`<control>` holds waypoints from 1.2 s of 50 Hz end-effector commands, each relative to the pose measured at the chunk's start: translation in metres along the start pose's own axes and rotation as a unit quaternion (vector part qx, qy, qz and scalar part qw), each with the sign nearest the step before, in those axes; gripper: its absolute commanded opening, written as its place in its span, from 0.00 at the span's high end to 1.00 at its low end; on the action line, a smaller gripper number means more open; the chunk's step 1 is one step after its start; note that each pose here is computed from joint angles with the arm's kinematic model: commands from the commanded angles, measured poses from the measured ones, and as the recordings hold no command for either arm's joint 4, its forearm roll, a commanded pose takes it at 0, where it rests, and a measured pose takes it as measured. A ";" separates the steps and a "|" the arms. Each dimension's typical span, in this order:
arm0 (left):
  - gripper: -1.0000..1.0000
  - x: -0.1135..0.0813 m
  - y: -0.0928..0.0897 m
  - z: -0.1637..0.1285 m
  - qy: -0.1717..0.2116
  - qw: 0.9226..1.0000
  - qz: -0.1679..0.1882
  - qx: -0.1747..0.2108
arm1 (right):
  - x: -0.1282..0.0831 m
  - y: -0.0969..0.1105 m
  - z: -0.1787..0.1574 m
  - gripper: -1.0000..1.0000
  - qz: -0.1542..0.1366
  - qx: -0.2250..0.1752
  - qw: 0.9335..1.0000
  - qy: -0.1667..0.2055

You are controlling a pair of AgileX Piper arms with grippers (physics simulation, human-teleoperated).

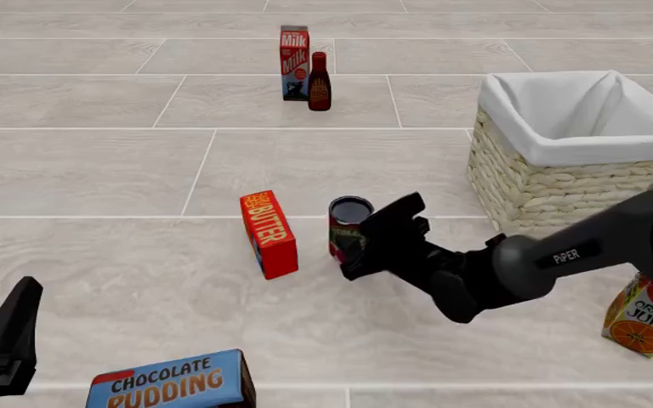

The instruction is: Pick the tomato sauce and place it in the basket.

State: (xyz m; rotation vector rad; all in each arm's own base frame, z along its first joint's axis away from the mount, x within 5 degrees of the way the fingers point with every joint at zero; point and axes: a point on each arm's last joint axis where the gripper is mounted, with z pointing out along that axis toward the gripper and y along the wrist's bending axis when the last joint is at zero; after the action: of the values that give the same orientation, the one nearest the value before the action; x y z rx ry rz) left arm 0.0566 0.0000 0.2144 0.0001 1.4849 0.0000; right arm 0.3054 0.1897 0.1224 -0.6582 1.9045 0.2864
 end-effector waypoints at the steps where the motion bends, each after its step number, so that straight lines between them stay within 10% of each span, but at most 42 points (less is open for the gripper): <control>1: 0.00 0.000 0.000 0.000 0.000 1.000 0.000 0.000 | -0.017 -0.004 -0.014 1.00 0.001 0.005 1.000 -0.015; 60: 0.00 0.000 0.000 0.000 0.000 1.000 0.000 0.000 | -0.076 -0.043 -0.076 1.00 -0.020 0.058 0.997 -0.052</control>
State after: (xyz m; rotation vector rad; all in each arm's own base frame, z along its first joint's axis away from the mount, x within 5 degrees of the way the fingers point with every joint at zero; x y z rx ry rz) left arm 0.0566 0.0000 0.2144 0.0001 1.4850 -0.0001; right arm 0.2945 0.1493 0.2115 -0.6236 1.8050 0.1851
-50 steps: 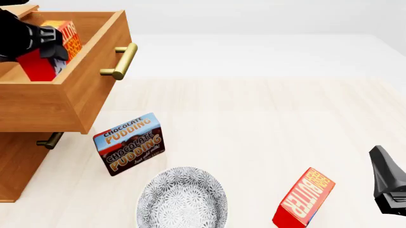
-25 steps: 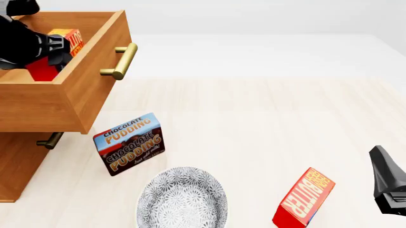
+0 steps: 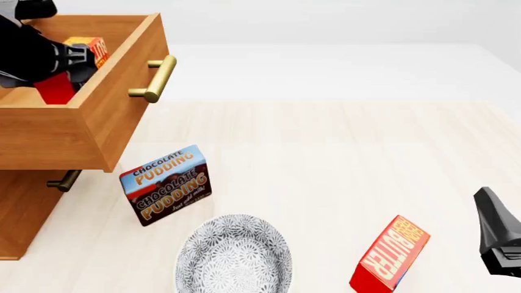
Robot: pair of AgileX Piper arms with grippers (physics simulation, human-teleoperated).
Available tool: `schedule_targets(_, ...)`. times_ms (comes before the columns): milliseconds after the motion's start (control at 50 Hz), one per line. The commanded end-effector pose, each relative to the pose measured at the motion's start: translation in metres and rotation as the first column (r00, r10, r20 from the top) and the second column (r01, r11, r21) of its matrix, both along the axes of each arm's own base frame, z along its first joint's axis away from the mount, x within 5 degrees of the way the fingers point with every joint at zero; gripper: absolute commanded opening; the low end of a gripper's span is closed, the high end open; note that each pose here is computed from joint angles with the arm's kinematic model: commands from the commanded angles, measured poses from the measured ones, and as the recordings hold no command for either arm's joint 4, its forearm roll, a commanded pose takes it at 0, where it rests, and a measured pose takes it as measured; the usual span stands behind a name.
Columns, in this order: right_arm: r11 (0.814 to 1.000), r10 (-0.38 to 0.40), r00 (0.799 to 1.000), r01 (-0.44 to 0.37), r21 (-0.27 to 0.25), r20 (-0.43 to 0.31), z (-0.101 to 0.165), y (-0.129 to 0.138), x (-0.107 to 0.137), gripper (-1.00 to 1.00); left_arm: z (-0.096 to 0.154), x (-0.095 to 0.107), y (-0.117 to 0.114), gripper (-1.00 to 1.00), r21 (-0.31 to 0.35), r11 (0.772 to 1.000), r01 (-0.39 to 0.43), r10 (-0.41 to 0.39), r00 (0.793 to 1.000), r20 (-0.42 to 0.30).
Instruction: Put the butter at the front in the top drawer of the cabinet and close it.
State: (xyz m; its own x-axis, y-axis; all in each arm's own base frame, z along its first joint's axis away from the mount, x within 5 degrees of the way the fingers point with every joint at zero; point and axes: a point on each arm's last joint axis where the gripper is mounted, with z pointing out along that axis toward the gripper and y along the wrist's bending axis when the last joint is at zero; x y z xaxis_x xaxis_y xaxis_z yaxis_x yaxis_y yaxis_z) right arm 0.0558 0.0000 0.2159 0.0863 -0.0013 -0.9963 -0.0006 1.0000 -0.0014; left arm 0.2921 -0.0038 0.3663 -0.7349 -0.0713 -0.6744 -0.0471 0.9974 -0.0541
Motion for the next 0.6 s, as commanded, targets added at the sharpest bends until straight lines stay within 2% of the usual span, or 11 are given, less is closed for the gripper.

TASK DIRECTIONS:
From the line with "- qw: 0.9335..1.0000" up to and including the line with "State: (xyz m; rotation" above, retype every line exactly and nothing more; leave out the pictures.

OUTPUT FOR THIS EXERCISE:
  - qw: 0.9335..1.0000
  - qy: -0.1667..0.2055

You are controlling a pair of AgileX Piper arms with grippers (physics simulation, human-teleoperated).


The instruction is: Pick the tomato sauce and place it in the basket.

State: (xyz m; rotation vector rad; all in each arm's own base frame, z along its first joint's axis away from the mount, x within 5 degrees of the way the fingers point with every joint at zero; point and axes: a point on each arm's last joint axis where the gripper is mounted, with z pointing out along that axis toward the gripper and y along the wrist's bending axis when the last joint is at zero; after the action: of the values that give the same orientation, the one nearest the value before the action; x y z rx ry rz) left arm 0.0566 0.0000 0.2144 0.0001 1.4849 0.0000; right arm 0.3054 0.1897 0.1224 -0.6582 1.9045 0.2864

No part of the exercise remains open.